April 24, 2024

Economix Blog: Does It Pay to Become a Teacher?

CATHERINE RAMPELL

CATHERINE RAMPELL

Dollars to doughnuts.

Fortuitously, in the midst of the contentious Chicago teachers union strike, the Organization for Economic Cooperation and Development has released its annual report on the state of education and investment in education around the developed world. It might help provide some context for what Chicago teachers are fighting over.

Here’s one particularly striking figure from the report, showing the ratio of teacher salaries to the earnings of other workers who went to college:

Source: Organization for Economic Cooperation and Development.Source: Organization for Economic Cooperation and Development.

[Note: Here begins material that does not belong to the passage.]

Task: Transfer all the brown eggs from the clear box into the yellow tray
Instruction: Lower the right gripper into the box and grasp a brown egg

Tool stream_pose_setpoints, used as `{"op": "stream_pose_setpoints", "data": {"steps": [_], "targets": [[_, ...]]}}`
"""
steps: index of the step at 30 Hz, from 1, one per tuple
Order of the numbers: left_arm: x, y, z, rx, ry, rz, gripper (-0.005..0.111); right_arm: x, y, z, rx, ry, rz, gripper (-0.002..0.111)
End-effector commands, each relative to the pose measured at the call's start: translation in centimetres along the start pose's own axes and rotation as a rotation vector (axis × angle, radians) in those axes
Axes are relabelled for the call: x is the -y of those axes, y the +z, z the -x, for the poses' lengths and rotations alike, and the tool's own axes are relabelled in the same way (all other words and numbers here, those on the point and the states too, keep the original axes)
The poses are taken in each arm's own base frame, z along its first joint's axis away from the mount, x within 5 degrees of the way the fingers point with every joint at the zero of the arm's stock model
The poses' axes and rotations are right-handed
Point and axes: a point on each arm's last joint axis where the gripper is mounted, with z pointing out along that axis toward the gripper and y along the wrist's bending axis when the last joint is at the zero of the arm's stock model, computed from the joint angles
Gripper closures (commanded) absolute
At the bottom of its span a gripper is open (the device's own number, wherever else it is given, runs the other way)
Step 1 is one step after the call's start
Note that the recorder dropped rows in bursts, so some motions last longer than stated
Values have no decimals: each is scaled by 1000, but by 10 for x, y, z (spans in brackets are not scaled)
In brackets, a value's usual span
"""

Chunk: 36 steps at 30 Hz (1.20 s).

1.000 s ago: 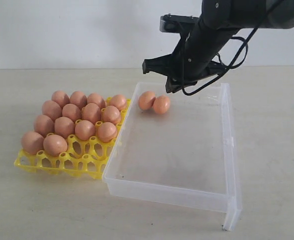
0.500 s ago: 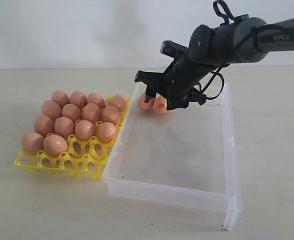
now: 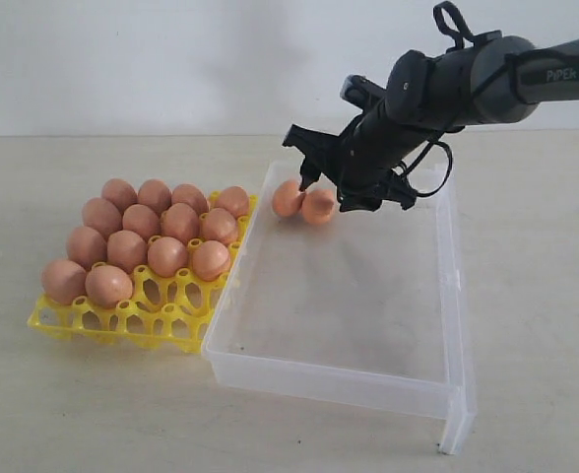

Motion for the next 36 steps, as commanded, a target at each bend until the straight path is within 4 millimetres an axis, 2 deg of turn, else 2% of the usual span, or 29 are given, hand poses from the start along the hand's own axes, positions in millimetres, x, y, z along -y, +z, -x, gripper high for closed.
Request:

The United States spends a lot of money on education; including both public and private spending, America spends 7.3 percent of its gross domestic product on all levels of education combined. That’s above the average for the O.E.C.D., where the share is 6.2 percent.

The annual spending per student by educational institutions of all levels is also higher in the United States than it is in any other developed country.

Despite the considerable amount of money channeled into education here, teaching jobs in the United States are not as well paid as they are abroad, at least when you consider the other opportunities available to teachers in each country.

In most rich countries, teachers earn less, on average, than other workers who have college degrees. But the gap is much wider in the United States than in most of the rest of the developed world.

The average primary-school teacher in the United States earns about 67 percent of the salary of a average college-educated worker in the United States. The comparable figure is 82 percent across the overall O.E.C.D. For teachers in lower secondary school (roughly the years Americans would call middle school), the ratio in the United States is 69 percent, compared to 85 percent across the O.E.C.D. The average upper secondary teacher earns 72 percent of the salary for the average college-educated worker in the United States, compared to 90 percent for the overall O.E.C.D.

American teachers, by the way, spend a lot more time teaching than do their counterparts in most other developed countries:

Source: Organization for Economic Cooperation and Development. Year of reference for Argentina is 2009. Numbers for the United States, England, Denmark, Japan, Indonesia and the Russian Federation refer to actual teaching hours. Source: Organization for Economic Cooperation and Development. Year of reference for Argentina is 2009. Numbers for the United States, England, Denmark, Japan, Indonesia and the Russian Federation refer to actual teaching hours. 

So tell me: Given the opportunity costs of becoming a teacher instead of using your college degree to enter another, more remunerative field, are the psychic rewards of teaching great enough to convince America’s best and brightest to become educators?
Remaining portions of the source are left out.